Artinya, “Sesungguhnya orang-orang yang berkata, “Tuhan kami adalah Allah” kemudian mereka meneguhkan pendirian mereka maka malaikat-malaikat akan turun kepada mereka (dengan berkata), “Janganlah kamu merasa takut dan janganlah kamu bersedih hati; dan bergembiralah kamu dengan (memperoleh) surga yang telah dijanjikan kepadamu.”

            Ayat di atas menggambarkan bahwa seseorang yang istiqamah dalam taqwa akan menerima ketetapan dari Allah tanpa rasa gelisah dan mengeluh.

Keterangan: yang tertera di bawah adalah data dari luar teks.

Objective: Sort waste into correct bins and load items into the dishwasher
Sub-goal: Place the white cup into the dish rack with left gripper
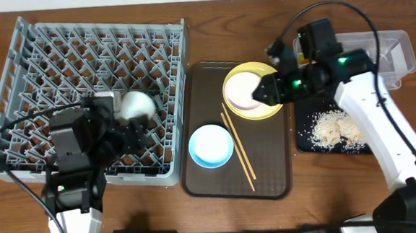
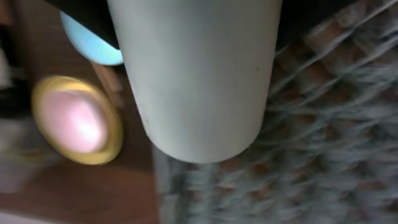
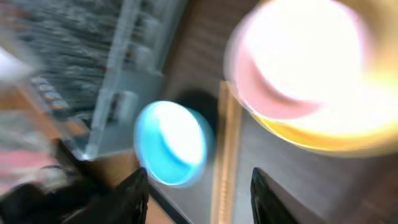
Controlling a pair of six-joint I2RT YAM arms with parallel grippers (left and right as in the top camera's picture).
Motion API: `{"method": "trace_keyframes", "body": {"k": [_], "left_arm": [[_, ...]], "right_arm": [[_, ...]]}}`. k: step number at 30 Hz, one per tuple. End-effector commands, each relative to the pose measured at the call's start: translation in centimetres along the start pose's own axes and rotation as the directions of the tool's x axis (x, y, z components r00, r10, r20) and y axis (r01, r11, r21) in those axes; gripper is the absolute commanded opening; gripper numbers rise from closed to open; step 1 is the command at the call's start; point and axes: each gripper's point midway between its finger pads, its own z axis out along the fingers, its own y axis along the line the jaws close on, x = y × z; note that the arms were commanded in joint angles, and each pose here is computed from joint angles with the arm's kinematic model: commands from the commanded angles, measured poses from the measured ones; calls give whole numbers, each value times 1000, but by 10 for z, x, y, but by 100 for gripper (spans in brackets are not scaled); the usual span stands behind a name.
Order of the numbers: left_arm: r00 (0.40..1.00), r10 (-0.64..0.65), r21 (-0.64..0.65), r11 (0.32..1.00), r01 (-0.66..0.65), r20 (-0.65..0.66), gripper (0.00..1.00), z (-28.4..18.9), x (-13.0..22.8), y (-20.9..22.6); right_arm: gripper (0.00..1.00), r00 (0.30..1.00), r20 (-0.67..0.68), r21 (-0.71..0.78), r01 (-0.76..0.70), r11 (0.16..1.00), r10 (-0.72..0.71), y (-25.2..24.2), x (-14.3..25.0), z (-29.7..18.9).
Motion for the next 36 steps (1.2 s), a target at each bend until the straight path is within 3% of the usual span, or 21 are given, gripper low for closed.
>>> {"method": "trace_keyframes", "body": {"k": [1, 5, 16, 22, 24, 27, 28, 29, 32, 36], "left_arm": [[999, -6, -280, 960, 18, 47, 52, -25, -22, 42], [999, -35, -373, 927, 43, 28, 42, -29, -16, 58], [952, -171, -388, 920, 63, -252, 42, 12, 41, 72], [919, -203, -384, 921, 63, -337, 43, 30, 57, 77], [910, -212, -389, 919, 61, -358, 51, 37, 62, 81], [897, -222, -392, 918, 60, -383, 56, 46, 67, 84], [894, -224, -392, 918, 59, -389, 61, 48, 68, 85], [893, -224, -392, 918, 59, -391, 75, 50, 69, 86], [906, -215, -390, 919, 61, -365, 96, 56, 62, 88], [935, -189, -382, 922, 64, -300, 98, 53, 34, 85]], "right_arm": [[50, 996, 68, 244, 44, 969, -62, -32, -18, -40], [49, 996, 72, 262, 39, 964, -59, -36, -18, -52], [50, 996, 76, 270, 28, 963, -50, -43, -18, -54], [50, 996, 74, 269, 27, 963, -48, -43, -18, -54], [50, 996, 72, 269, 26, 963, -47, -43, -17, -54], [50, 996, 70, 270, 30, 962, -50, -43, -17, -54], [51, 996, 70, 270, 30, 962, -50, -43, -17, -54], [51, 996, 68, 270, 32, 962, -53, -43, -17, -54], [60, 996, 58, 271, 46, 962, -64, -43, -15, -54], [80, 997, 53, 270, 44, 962, -60, -43, -13, -54]]}}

Di sisi lain, para malaikat Allah akan selalu meliputinya (seseorang yang istiqamah), dimanapun dia berada. Sehingga orang tersebut menjalani keseharian dengan sabar dan syukur.

            Sayyidina Umar bin Khotob berkata, “Istiqamah itu bahwa melaksanakan perintah Allah dan meninggalkan larangannya, tidak merasa diuji oleh Allah, dan tidak merasa diburu oleh serigala.” Definisi yang dilontarkan oleh Sayyidina Umar memberikan deskripsi bahwa manusia yang istiqamah yaitu menjalani kehidupan apa adanya, ketika ia dalam kondisi miskin ia menjalani taqwa, sedangkan dalam kondisi kaya ia tetap menjalani perintah Allah.

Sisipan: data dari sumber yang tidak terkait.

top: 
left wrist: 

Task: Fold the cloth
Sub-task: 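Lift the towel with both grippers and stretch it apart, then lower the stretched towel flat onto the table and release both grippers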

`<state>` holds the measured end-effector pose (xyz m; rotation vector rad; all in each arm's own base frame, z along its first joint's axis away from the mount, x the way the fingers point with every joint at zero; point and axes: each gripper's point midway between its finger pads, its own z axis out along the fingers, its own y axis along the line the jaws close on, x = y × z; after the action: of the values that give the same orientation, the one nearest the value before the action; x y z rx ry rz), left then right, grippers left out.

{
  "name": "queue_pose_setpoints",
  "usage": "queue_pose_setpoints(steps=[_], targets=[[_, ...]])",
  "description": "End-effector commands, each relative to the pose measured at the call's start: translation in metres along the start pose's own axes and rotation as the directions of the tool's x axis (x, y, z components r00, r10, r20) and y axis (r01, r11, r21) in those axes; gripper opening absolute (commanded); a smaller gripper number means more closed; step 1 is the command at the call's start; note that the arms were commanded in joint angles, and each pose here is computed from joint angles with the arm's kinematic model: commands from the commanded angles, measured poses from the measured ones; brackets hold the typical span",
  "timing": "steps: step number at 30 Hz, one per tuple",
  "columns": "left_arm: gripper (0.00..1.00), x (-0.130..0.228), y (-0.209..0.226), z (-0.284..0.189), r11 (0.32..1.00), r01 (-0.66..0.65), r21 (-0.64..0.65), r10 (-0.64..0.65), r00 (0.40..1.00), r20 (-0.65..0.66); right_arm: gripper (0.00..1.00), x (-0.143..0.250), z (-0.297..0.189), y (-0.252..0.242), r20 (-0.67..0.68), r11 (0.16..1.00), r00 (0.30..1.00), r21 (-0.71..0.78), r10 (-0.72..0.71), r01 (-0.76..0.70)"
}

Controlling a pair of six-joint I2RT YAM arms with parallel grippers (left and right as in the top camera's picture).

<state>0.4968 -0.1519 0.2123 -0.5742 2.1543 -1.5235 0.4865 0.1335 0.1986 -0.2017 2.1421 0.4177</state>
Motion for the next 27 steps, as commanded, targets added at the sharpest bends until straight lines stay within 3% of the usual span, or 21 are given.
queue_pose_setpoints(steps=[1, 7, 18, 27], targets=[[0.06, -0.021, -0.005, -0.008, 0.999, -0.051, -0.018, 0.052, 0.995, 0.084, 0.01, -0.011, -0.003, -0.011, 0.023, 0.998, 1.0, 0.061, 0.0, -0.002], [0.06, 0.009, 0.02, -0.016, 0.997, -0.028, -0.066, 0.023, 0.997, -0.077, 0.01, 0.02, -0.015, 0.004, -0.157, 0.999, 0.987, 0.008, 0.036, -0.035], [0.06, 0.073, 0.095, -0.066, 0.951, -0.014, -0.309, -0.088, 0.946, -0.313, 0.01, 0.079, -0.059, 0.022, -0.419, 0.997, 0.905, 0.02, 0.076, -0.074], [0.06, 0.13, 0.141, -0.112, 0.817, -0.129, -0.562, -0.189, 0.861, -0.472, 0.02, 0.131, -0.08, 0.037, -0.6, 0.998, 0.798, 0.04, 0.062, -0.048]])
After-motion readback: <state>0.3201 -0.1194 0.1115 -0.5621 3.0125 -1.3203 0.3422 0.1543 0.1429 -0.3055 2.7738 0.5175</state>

            Sebagian wali-wali Allah memaknai istiqamah itu melalui dua jalan, “Sehatnya iman kepada Allah dan mengikuti apa-apa yang datang kepada rasulullah baik secara zohir dan bathin.” Pernyataan tersebut memberikan satu perspektif bahwa jalan istiqamah itu meyakini bahwa Allah adalah sebaik-baik pertolongan dan agar pertolongan itu datang perlu mengikuti jalan syariat yang telah disampaikan melalui Nabi Muhammad.

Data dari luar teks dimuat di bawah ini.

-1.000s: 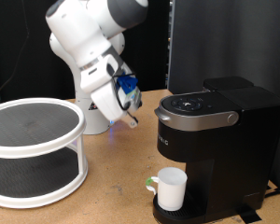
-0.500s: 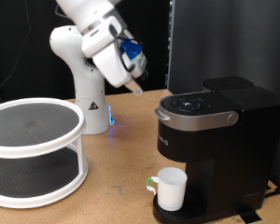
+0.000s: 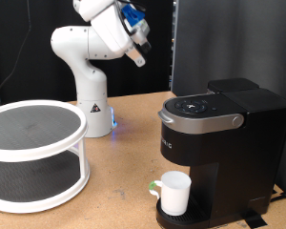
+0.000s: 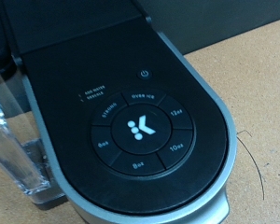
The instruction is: Make a cup of coffee with the keurig machine
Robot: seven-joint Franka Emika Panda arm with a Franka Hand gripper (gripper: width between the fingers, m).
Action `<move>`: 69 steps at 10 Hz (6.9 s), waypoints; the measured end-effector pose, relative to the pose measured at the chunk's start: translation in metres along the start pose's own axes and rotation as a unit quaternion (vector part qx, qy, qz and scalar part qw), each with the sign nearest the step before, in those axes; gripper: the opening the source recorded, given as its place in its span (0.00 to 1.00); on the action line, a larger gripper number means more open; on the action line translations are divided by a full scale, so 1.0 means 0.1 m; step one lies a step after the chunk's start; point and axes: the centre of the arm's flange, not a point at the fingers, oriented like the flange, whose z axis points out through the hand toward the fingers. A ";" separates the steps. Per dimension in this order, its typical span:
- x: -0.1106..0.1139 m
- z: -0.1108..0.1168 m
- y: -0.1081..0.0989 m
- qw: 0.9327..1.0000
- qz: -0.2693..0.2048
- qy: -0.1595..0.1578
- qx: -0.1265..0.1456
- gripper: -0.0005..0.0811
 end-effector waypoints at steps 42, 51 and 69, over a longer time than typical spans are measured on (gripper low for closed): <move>0.45 1.06 -0.38 0.998 -0.022 -0.001 0.051 0.87; 0.33 1.40 -0.15 0.999 -0.010 -0.011 0.036 0.02; 0.33 1.44 -0.16 0.999 -0.001 -0.032 0.008 0.01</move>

            Istiqamah menurut Imam al-Qusyairi yaitu derajat yang dengannya akan tercapai kesempurnaan perkara dan penyelesaiannya pun juga demikian. Mewujudkan istiqamah akan menghasilkan kebaikan-kebaikan dan keterbiasaan bersama kebaikan tersebut. Imam Qusyairi berkata, “Barangsiapa yang tidak istiqamah pada jalannya maka akan sia-sia usahanya dan akan hilang kesungguhannya.”

            Untuk itu meniti jalan istiqamah perlu adanya guru dalam membimbing agar memperkuat iman dan taqwa. Berapa banyak keberhasilan seseorang yaitu dengan istiqamah bersama gurunya, seperti kisah Syekh Jalaludin Rumi yang berguru kepada Syekh Syams al-Tabriz. Ketika pertemuan pertama Rumi dengan gurunya yang sederhana. Namun dibalik kesederhanaan al-Tabriz ada segudang ilmu yang tersimpan didirinya. Sehingga Rumi yang memang sudah a’lim (ahli fiqih dan tafsir) tetap belajar kepada al-Tabriz.

            Bagi seorang salik (seorang yang menuju jalan Allah) bahwa guru merupakan representasi dari  Rasulullah. Tentu guru disini harus mempunyai sanad ke ilmuan. Sebab guru yang tidak bersanad akan melenceng dari ajaran Rasulullah. Maka dari itu, seorang salik meyakini bahwa gurunya akan memberikan kebahagiaan dan futuh terhadap dirinya. Maka ada ungkapan, Kalau bukan karena guruku maka aku tidak mengenal Tuhan-ku.”